## WHAT TO DO
Set down the full listing exactly as given. Any pictures are to be left out.

[[ EXTRACTED MATERIAL open ]]

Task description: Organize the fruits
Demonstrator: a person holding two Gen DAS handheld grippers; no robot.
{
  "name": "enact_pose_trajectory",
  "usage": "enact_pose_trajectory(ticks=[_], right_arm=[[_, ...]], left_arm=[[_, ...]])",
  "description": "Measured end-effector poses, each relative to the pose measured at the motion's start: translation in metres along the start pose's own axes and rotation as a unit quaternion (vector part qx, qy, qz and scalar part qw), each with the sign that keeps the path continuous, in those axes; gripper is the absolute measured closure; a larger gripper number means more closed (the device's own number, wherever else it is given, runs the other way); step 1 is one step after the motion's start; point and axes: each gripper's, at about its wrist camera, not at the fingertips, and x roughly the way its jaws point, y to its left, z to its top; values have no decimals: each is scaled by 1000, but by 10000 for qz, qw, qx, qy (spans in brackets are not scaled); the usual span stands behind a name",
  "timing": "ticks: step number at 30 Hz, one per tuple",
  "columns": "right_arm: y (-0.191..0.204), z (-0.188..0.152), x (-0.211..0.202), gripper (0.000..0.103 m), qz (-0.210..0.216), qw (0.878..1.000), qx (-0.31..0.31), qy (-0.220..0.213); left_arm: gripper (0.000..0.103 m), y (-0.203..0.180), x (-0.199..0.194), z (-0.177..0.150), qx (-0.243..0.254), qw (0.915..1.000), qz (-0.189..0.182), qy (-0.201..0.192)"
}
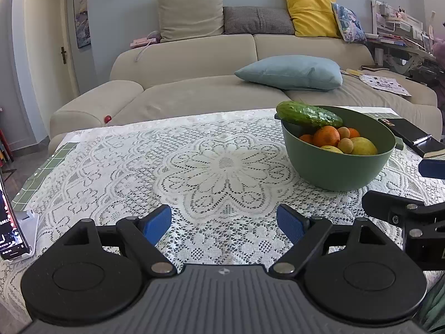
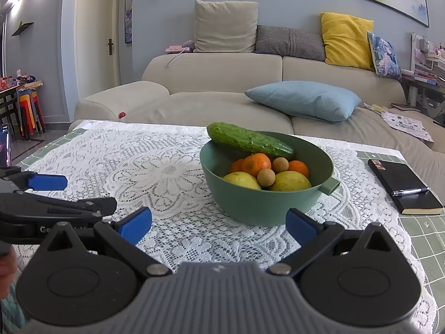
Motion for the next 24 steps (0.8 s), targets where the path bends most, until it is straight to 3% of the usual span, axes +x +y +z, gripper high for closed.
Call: enact_pose_trajectory(ticks=[24], right_arm=[[5,-2,5,4,28,9999,-74,78]], left_arm=[[3,6,-1,-1,-129,9999,26,58]])
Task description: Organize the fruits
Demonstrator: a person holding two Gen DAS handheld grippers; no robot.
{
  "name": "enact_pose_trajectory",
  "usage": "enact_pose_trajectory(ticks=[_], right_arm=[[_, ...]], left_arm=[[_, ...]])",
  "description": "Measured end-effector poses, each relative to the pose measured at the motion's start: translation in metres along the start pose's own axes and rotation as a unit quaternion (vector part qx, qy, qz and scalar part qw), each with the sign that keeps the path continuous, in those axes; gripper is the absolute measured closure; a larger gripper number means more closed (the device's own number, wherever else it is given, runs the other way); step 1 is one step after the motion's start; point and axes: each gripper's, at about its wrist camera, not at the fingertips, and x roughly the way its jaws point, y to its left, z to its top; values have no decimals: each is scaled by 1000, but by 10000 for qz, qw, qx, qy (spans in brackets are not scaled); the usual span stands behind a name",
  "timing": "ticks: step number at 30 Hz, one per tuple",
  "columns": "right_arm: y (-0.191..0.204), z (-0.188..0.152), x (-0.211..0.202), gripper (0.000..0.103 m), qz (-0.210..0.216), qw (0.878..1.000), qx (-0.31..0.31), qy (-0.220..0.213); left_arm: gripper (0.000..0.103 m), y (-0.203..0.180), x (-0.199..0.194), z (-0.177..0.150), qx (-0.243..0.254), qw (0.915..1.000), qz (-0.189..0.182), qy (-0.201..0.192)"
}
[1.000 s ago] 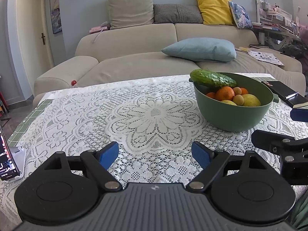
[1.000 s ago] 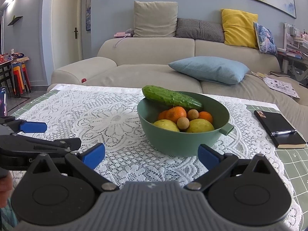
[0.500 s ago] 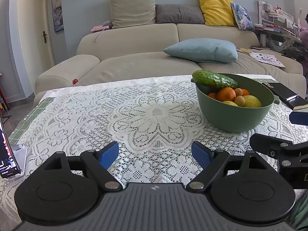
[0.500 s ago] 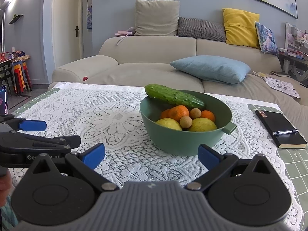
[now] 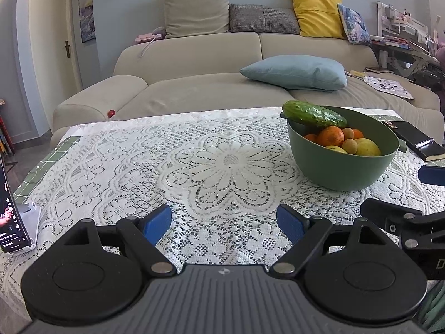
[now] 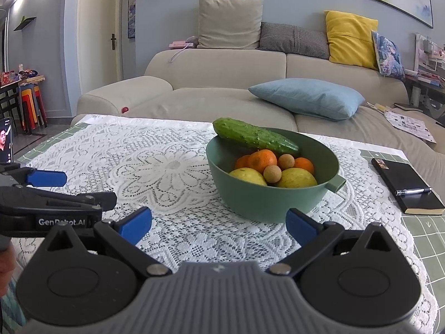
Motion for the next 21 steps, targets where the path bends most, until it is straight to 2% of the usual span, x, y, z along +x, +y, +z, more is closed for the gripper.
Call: enact_pose_trajectory(ticks=[21], right_arm=[[1,-3,2,4,13,10000,-32,66]], left_arm=[[3,1,-2,0,-16,10000,25,-14]])
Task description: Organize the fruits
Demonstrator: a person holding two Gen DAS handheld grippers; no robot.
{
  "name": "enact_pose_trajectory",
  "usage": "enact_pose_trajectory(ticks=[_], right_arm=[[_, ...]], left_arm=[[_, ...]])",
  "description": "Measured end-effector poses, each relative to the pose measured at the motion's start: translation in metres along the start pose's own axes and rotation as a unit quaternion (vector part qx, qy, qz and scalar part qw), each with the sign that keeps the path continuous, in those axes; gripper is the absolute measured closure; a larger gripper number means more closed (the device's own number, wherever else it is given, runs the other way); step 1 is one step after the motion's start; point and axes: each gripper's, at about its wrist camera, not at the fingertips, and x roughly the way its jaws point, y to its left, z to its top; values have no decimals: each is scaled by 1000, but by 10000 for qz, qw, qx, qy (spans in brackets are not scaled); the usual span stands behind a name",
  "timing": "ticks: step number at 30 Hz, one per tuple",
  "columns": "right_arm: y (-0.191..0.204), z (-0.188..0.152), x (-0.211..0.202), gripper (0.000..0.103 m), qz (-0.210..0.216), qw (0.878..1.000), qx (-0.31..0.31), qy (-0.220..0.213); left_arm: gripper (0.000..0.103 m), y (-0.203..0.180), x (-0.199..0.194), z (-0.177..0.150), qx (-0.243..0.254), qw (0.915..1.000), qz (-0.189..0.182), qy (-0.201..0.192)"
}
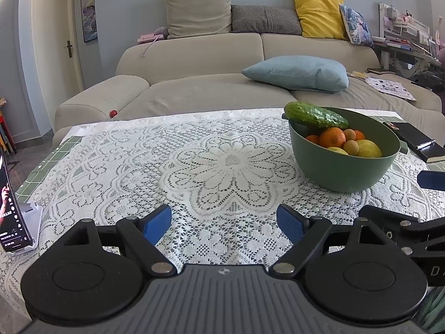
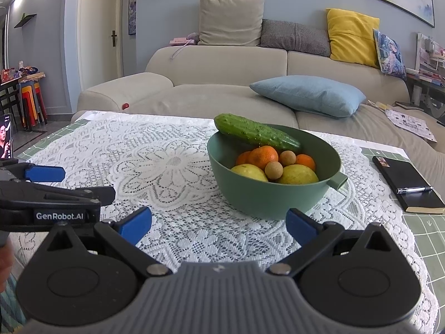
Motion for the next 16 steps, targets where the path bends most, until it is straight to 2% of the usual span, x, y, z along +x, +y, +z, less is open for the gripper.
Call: enact_pose_trajectory(ticks=[16], right_arm=[[2,0,0,4,20,10000,-20,30]], left_arm=[[3,-2,-1,0,23,10000,-34,-17]])
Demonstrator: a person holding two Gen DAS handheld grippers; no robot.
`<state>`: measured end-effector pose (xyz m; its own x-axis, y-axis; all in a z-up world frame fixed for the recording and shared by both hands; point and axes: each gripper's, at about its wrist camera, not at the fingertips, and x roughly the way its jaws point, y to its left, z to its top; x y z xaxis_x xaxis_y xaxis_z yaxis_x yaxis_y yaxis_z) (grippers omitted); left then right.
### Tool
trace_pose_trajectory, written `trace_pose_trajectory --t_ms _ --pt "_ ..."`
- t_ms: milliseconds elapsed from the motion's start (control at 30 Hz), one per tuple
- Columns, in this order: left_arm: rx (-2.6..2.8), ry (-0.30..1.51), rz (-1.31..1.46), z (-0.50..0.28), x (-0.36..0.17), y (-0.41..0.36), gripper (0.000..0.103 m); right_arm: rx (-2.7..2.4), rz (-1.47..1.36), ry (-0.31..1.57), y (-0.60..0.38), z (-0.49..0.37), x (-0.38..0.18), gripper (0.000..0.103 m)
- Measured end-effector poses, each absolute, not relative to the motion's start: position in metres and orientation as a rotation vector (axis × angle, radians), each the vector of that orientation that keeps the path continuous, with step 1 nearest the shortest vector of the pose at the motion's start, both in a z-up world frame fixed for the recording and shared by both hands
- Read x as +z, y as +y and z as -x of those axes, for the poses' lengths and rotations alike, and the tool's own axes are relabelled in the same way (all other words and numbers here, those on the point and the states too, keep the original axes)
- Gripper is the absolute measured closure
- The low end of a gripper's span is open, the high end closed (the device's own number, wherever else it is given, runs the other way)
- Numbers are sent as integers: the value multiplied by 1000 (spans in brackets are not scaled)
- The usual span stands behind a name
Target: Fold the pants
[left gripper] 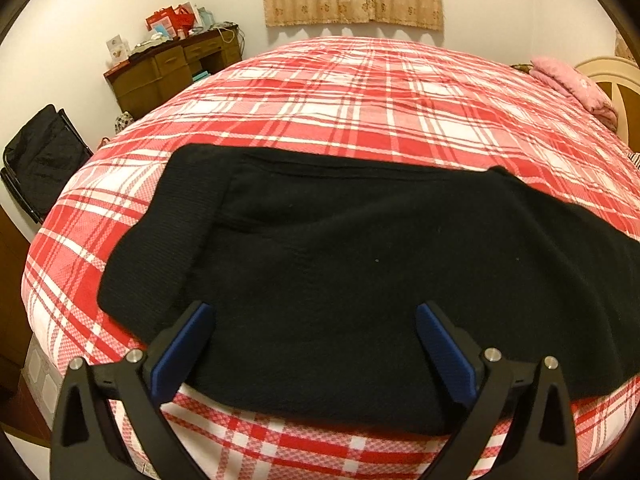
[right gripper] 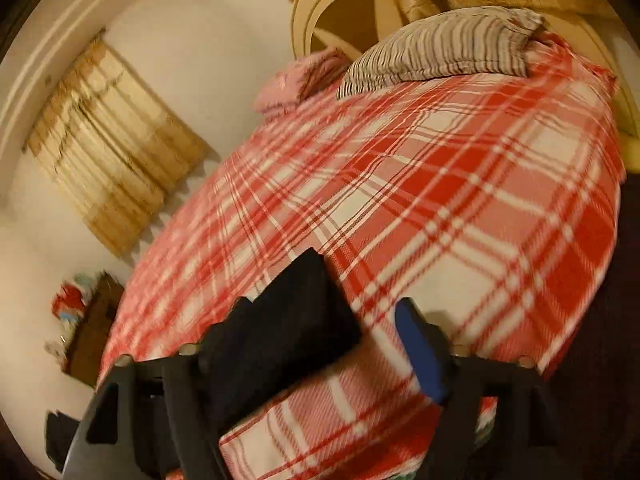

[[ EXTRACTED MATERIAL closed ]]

## ANSWER SECTION
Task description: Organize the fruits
Demonstrator: a person holding two Gen DAS handheld grippers; no robot.
{
  "name": "enact_pose_trajectory",
  "usage": "enact_pose_trajectory(ticks=[_], right_arm=[[_, ...]], left_arm=[[_, ...]])",
  "description": "Measured end-effector poses, each relative to the pose measured at the motion's start: translation in metres along the start pose's own axes and rotation as a unit quaternion (vector part qx, qy, qz and scalar part qw), each with the sign that keeps the path continuous, in those axes; gripper is the absolute measured closure; a larger gripper number means more closed (the device's own number, wherever else it is given, runs the other way); step 1 is one step after the motion's start; point and axes: each gripper's, at about its wrist camera, not at the fingertips, and x roughly the way its jaws point, y to its left, z to its top; values have no decimals: each is scaled by 1000, but by 10000 for qz, qw, qx, qy (spans in brackets are not scaled); the usual span stands behind a name",
  "timing": "ticks: step number at 30 Hz, one per tuple",
  "columns": "right_arm: y (-0.191..0.204), z (-0.188..0.152), x (-0.211..0.202), gripper (0.000..0.103 m), qz (-0.210..0.216), qw (0.878..1.000), qx (-0.31..0.31), qy (-0.220..0.213); left_arm: gripper (0.000..0.103 m), y (-0.203..0.180), x (-0.199..0.194), z (-0.177..0.150), qx (-0.243..0.254), qw (0.915..1.000), qz (-0.189..0.182), qy (-0.201..0.192)"
}
Motion for the next 24 steps (0.8 s), targets where the path bends most, until it is straight to 3% of the usual span, axes +x +y +z, gripper high for closed.
Call: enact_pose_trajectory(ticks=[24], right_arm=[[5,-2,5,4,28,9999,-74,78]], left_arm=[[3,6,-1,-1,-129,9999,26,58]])
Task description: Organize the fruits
Demonstrator: a person holding two Gen DAS handheld grippers; no robot.
{
  "name": "enact_pose_trajectory",
  "usage": "enact_pose_trajectory(ticks=[_], right_arm=[[_, ...]], left_arm=[[_, ...]])",
  "description": "Measured end-effector poses, each relative to the pose measured at the motion's start: translation in metres along the start pose's own axes and rotation as a unit quaternion (vector part qx, qy, qz and scalar part qw), each with the sign that keeps the path continuous, in those axes; gripper is the absolute measured closure; a larger gripper number means more closed (the device's own number, wherever else it is given, runs the other way); step 1 is one step after the motion's start; point and axes: each gripper's, at about its wrist camera, not at the fingertips, and x roughly the way its jaws point, y to its left, z to its top; values have no decimals: each is scaled by 1000, but by 10000 for qz, qw, qx, qy (spans in brackets are not scaled); the usual span stands behind a name",
  "timing": "ticks: step number at 30 Hz, one per tuple",
  "columns": "right_arm: y (-0.191..0.204), z (-0.188..0.152), x (-0.211..0.202), gripper (0.000..0.103 m), qz (-0.210..0.216), qw (0.878..1.000), qx (-0.31..0.31), qy (-0.220..0.213); left_arm: gripper (0.000..0.103 m), y (-0.203..0.180), x (-0.199..0.194), z (-0.177..0.150), qx (-0.243..0.254), qw (0.915..1.000), qz (-0.189..0.182), qy (-0.201..0.192)"
}
[1.000 s ago] 
[1.000 s ago] 
[0.500 s ago] 
[0.500 s ago] 
[now] 
[now] 
Motion for the next 21 steps, targets where the path bends most, until it is straight to 2% of the usual span, x, y, z along +x, +y, +z, more is closed for the gripper.
Call: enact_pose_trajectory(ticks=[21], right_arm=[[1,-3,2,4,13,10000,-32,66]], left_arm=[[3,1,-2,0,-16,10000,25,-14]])
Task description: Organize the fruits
Demonstrator: a person holding two Gen DAS handheld grippers; no robot.
{
  "name": "enact_pose_trajectory",
  "usage": "enact_pose_trajectory(ticks=[_], right_arm=[[_, ...]], left_arm=[[_, ...]])",
  "description": "Measured end-effector poses, each relative to the pose measured at the motion's start: translation in metres along the start pose's own axes and rotation as a unit quaternion (vector part qx, qy, qz and scalar part qw), each with the sign that keeps the path continuous, in those axes; gripper is the absolute measured closure; a larger gripper number means more closed (the device's own number, wherever else it is given, runs the other way); step 1 is one step after the motion's start; point and axes: each gripper's, at about its wrist camera, not at the fingertips, and x roughly the way its jaws point, y to its left, z to its top; values have no decimals: each is scaled by 1000, but by 10000 for qz, qw, qx, qy (spans in brackets are not scaled); the usual span stands behind a name",
  "timing": "ticks: step number at 30 Hz, one per tuple",
  "columns": "right_arm: y (-0.191..0.204), z (-0.188..0.152), x (-0.211..0.202), gripper (0.000..0.103 m), qz (-0.210..0.216), qw (0.878..1.000), qx (-0.31..0.31), qy (-0.220..0.213); left_arm: gripper (0.000..0.103 m), y (-0.203..0.180), x (-0.199..0.194), z (-0.177..0.150), qx (-0.243..0.254), qw (0.915..1.000), qz (-0.189..0.182), qy (-0.201..0.192)"
}
Motion for the next 16 steps, targets where the path bends most, until it is straight to 2% of the usual span, x, y, z along +x, +y, +z, less is open for the gripper.
Call: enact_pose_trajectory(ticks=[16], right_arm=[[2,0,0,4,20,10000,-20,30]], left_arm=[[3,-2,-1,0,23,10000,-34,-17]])
Demonstrator: a person holding two Gen DAS handheld grippers; no robot.
`<state>`: measured end-effector pose (xyz m; its own x-axis, y-axis; all in a z-up world frame fixed for the recording and shared by both hands; point and axes: each gripper's, at about its wrist camera, not at the fingertips, and x roughly the way its jaws point, y to its left, z to its top; x y z xaxis_x xaxis_y xaxis_z yaxis_x yaxis_y yaxis_z) (grippers omitted); left then right.
### Tool
trace_pose_trajectory, written `trace_pose_trajectory --t_ms _ --pt "_ ..."`
- t_ms: milliseconds elapsed from the motion's start (control at 30 Hz), one per tuple
- Columns, in this order: left_arm: rx (-2.6..2.8), ry (-0.30..1.51), rz (-1.31..1.46), z (-0.50..0.28), x (-0.36..0.17), y (-0.41..0.36), gripper (0.000..0.103 m); right_arm: rx (-2.7..2.4), rz (-1.47..1.36), ry (-0.31..1.57), y (-0.60..0.38), z (-0.49..0.37), x (-0.38..0.18), gripper (0.000..0.103 m)
- Measured end-effector poses, each absolute, not relative to the motion's start: position in metres and orientation as a rotation vector (axis × angle, radians), each the vector of that orientation that keeps the path continuous, with step 1 nearest the shortest vector of the pose at the motion's start, both in a z-up world frame fixed for the recording and shared by both hands
- Read x as +z, y as +y and z as -x of those axes, for the poses' lengths and rotations alike, and the tool's own axes are relabelled in the same way (all other words and numbers here, those on the point and the states too, keep the original axes)
- Gripper is the absolute measured closure
- The low end of a gripper's span is open, the high end closed (the device's own number, wherever else it is given, runs the other way)
- Numbers are sent as integers: the value multiplied by 1000 (spans in brackets are not scaled)
- The usual span stands behind a name
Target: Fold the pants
[left gripper] 
[right gripper] 

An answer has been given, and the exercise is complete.